Today, I was blind-sided by an event that I didn't even know was coming. A royalties check. In an envelope from Lulu. I didn't even know they wrote one out, so it was a happy surprise that got me bouncing happily.
In the year since I republished MG, I managed to double the sales I made in the first four years. And mostly by word of mouth and not much else. This excites me, though it is, by far, a long shot from being what I would call a "proper" professional writer. Yeah, like a few digits short and a lot less fame.
It is also kind of depressing. I always hoped, in the back of my mind, that my writing skills for commissions would translate into a publicly published book that sold well. While I have a decent business writing commissions, it really isn't translating into public sales or book offers.
I'm simply not there yet.
I want to be and I don't want to give up on that. I love writing, that is to be true. But, being "awesome" for a commission or a story to a friend is so far away from being the indescribable awesomeness to get into the shelf at the book store or a table at a convention. I can't help imagine Anton Strout staring at his book on the shelf (probably giggling a few times) or Dylan Birtolo re-reading his name on a panel at GenCon. I also was excited for Melanie Niles because she actually got something she could show off at a convention, though that sadly didn't work as shining as either of us hoped. But, all those trials, all those things make it so much better for me. Because it is so real, and it is something I could easily see myself standing in their shoes. As I said, they are further along the path than me.

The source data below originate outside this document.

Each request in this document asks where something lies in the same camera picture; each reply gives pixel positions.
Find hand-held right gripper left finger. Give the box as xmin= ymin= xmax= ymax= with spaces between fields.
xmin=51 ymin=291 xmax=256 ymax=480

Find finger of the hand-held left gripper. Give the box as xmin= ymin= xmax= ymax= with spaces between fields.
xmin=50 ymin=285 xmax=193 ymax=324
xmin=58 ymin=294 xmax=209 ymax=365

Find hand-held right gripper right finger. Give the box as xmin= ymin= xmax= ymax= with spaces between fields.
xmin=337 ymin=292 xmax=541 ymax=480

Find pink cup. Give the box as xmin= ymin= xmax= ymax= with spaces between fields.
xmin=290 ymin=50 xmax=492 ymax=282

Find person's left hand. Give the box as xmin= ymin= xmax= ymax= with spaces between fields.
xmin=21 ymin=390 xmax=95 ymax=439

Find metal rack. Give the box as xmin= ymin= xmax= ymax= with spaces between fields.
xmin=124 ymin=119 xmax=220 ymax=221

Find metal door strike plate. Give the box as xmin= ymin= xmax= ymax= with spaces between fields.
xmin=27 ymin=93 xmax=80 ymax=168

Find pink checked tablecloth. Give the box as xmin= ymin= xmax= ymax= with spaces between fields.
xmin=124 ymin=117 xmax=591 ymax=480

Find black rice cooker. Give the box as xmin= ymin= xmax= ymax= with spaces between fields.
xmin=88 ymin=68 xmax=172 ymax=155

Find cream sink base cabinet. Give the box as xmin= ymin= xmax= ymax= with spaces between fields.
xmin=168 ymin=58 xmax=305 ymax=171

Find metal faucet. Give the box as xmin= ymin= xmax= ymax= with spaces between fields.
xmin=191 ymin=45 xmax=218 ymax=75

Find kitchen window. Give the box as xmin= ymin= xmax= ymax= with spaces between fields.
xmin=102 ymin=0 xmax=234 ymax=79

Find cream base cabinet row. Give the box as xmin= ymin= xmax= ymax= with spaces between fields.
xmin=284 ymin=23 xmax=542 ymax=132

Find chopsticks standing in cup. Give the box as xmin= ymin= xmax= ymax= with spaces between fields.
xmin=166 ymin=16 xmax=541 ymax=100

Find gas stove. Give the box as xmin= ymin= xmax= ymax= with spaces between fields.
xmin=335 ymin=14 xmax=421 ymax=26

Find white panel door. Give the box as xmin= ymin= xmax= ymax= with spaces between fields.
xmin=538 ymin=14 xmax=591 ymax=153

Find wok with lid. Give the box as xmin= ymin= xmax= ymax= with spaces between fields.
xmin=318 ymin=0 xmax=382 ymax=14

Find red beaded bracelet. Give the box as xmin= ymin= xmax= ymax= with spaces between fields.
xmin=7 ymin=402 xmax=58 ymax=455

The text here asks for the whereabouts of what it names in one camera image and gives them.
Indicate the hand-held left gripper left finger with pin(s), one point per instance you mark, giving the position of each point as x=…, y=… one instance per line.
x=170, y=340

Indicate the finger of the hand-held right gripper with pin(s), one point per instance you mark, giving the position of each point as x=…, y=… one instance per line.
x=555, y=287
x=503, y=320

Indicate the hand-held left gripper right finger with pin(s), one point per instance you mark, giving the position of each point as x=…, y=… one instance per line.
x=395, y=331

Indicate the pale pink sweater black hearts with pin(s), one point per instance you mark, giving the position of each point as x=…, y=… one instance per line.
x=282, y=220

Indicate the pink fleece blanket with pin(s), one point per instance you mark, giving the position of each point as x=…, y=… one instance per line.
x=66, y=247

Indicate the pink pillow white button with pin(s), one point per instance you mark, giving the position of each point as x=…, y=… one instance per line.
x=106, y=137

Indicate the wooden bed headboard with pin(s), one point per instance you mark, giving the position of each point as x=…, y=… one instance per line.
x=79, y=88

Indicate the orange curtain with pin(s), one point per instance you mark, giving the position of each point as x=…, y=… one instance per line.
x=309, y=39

I'm almost envious of those writers who make it. But, I've always been horrible at feeling jealousy and envy. Instead, I just see it as a goal. I consider the writers I follow on LiveJournal to be those goals, mainly because I've seen the beginning of their careers and got to know them as a person. They are far ahead of me, on the path I want to take, but it is a path that is reachable. I've seen that doubt and fear and how they got through it. I haven't gotten there yet. Standing at the furthest point I can see is Ursula K. Le Guin and Elizabeth Moon. They are probably one of the few people I really hold on a pedestal, mainly because they got me loving writing. But, I'd rather reach their point not as a fanboi but as a peer.
Now that is aiming high.
Good goal though.
Now, I want to write... too bad I have homework instead.